Work task: Copy every line that holds the string "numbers" from the data below.

⁂

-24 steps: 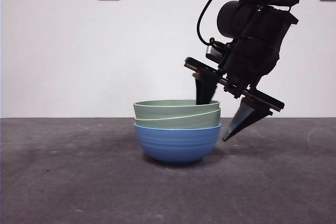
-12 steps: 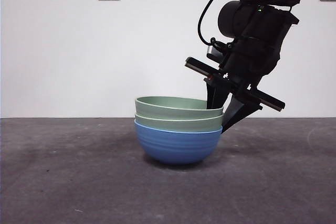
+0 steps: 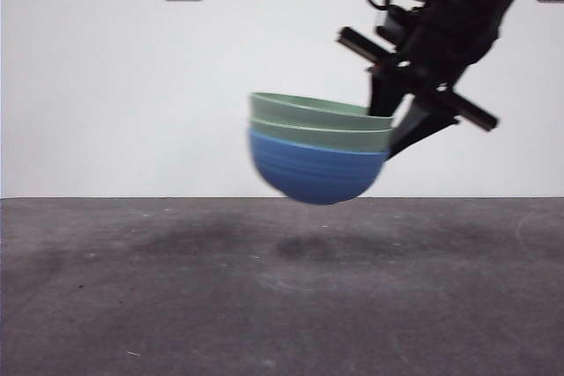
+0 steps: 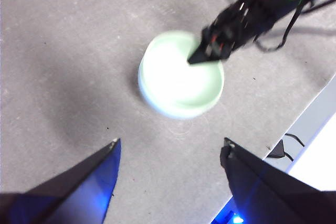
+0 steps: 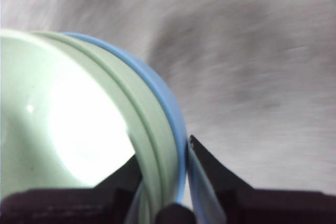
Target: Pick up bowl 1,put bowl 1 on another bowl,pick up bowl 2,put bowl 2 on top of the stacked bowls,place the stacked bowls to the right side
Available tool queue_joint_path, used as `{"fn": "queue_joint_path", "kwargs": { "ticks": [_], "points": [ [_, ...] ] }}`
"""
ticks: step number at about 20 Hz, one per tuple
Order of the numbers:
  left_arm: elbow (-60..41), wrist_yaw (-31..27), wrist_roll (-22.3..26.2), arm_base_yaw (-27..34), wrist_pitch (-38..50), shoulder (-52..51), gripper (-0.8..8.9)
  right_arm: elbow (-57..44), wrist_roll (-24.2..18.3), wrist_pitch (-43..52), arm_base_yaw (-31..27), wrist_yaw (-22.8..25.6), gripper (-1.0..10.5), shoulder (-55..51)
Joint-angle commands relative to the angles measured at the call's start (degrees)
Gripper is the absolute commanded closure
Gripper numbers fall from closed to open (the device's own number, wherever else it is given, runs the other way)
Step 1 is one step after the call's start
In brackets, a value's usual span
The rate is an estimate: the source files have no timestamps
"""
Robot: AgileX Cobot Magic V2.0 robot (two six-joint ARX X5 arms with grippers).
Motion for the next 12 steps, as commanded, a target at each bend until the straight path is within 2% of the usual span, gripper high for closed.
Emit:
{"fn": "queue_joint_path", "kwargs": {
  "ticks": [1, 4, 7, 12],
  "points": [
    [-0.24, -0.09, 0.98, -0.02, -0.07, -0.07, 4.90, -0.13, -0.48, -0.52, -4.09, -0.24, 9.6, -0.66],
    [-0.24, -0.09, 0.98, -0.02, -0.04, -0.07, 4.90, -0.13, -2.34, -1.88, -9.92, 0.22, 9.6, -0.66],
    [-0.24, -0.09, 0.98, -0.02, -0.02, -0.07, 4.90, -0.13, -3.52, -2.19, -13.94, 2.84, 9.6, -0.33],
    [-0.24, -0.07, 0.98, -0.02, 0.35, -0.07, 4.90, -0.13, -5.53, -2.93, -15.58, 3.02, 9.6, 4.20]
  ]
}}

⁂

Written solution:
Order of the numbers:
Gripper numbers fall from closed to open (the device's own number, wherever else it is given, runs the other way)

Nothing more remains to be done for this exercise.